La trágica noticia puede resumirse en este twitt: «Mi amiga no murió por su condición de insulino dependiente, mi amiga murió por negligencia y culpa del Estado Argentino».

Lara Arreguiz, una joven santafesina de 22 años, falleció el pasado viernes en el piso de un hospital mientras esperaba que le asignen una cama. El jueves 13, Lara comenzó con los síntomas que emporaron el viernes. El domingo, la joven que era insulinodependiente, fue llevada al Protomédico.

La burocracia y la falta de gestión acabó, luego de muchas idas y vueltas e insistencia de su familia para conseguir cama, con la vida de la estudiante de veterinaria, oriunda de la ciudad de Esperanza.

«Me dijo que quería acostarse y le pregunté al de Seguridad si podía recostarse en una camilla del pasillo pero nos dijo que no», relató su madre a los medios, y agregó que «tenía tanta bronca que dije que ‘acá la gente no muere por Covid, sino por la ineficiencia de la gente que atiende’. Entiendo el colapso sanitario pero me duele haberla visto tirada en el piso sin respirar y que nadie haga nada».

Finalmente, el suceso finalizó de la manera más triste, Lara falleció «después de sufrir tres paros».

Mientras las vacunas faltan para pacientes de riesgo, como lo era Lara, la militancia K ostenta en redes su vacuna, cuando no le corresponde.
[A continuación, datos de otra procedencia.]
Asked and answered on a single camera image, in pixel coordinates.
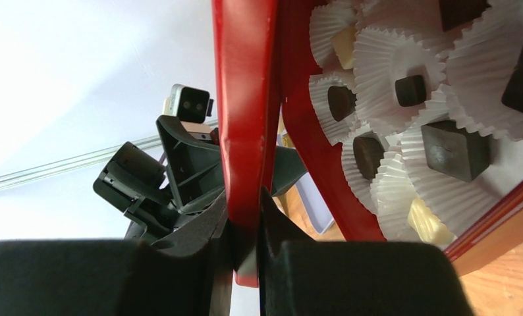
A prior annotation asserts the dark oval chocolate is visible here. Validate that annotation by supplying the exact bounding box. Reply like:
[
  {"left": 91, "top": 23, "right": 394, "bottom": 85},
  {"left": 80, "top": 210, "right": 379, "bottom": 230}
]
[{"left": 352, "top": 134, "right": 385, "bottom": 180}]

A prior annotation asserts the dark square chocolate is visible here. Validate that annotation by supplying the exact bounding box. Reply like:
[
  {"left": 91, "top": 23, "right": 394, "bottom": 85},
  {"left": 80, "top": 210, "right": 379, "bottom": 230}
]
[{"left": 420, "top": 120, "right": 491, "bottom": 182}]

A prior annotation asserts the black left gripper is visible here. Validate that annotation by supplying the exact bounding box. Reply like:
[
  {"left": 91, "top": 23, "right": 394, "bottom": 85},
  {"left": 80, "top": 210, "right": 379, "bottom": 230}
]
[{"left": 93, "top": 115, "right": 224, "bottom": 244}]

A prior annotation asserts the white ridged square chocolate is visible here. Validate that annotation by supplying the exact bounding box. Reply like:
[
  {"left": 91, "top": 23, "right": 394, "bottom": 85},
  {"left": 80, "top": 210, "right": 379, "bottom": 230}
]
[{"left": 407, "top": 197, "right": 456, "bottom": 246}]

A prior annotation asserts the red box with white paper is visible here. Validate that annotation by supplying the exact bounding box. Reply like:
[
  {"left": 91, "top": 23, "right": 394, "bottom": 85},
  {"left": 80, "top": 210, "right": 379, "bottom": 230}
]
[{"left": 279, "top": 1, "right": 523, "bottom": 273}]

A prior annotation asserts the small dark chocolate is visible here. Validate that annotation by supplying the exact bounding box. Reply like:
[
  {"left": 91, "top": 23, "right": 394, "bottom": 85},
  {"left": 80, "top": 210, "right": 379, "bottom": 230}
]
[{"left": 395, "top": 75, "right": 427, "bottom": 107}]

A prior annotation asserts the dark heart chocolate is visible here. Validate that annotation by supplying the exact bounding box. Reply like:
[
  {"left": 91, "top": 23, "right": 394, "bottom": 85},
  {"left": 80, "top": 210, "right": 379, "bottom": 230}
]
[{"left": 327, "top": 86, "right": 357, "bottom": 122}]

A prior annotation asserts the red box lid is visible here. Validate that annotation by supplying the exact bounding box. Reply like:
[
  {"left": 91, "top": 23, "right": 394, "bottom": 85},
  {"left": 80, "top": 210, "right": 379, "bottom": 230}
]
[{"left": 211, "top": 1, "right": 280, "bottom": 288}]

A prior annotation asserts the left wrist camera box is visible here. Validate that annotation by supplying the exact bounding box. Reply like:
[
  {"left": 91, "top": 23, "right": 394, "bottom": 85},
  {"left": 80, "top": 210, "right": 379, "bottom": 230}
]
[{"left": 163, "top": 84, "right": 214, "bottom": 124}]

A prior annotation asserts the lavender plastic tray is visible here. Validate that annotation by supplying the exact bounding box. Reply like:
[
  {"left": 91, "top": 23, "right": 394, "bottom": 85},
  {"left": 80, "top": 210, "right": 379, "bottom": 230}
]
[{"left": 296, "top": 172, "right": 335, "bottom": 235}]

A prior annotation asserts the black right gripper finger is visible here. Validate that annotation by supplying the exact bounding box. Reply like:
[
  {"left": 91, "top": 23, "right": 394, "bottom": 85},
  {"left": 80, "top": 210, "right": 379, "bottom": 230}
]
[
  {"left": 258, "top": 190, "right": 473, "bottom": 315},
  {"left": 0, "top": 195, "right": 232, "bottom": 315},
  {"left": 271, "top": 146, "right": 307, "bottom": 196}
]
Por ejemplo, se puede mencionar el caso de la militante de la agrupación La Jauretche Lucía Díaz (por mencionar un caso al azar y reciente).

La militante de La Jauretche que recibió la vacuna, Lucía Díaz

Díaz es estudiante de Psicología, oriunda de Ensenada, provincia de Buenos Aires. «Si vos te fijas, ella está en una mesa de vacunación… de deben haber dado la vacuna ahí. No es la primera vez que pasa eso», comentó una fuente a Data24.com.ar.

«Sin embargo, la muchacha figura como grupo de riesgo, y la verdad es que habría que ver ¿Qué pasa ahora? Antes los militantes ponían que eran personal de salud y los vacunaban, eso es muy fácil de chequear, esa técnica dejó de usarse y ahora uno puede decir que es grupo de riesgo sin serlo efectivamente… conozco gente que lo ha hecho, ni lo chequean», agregó.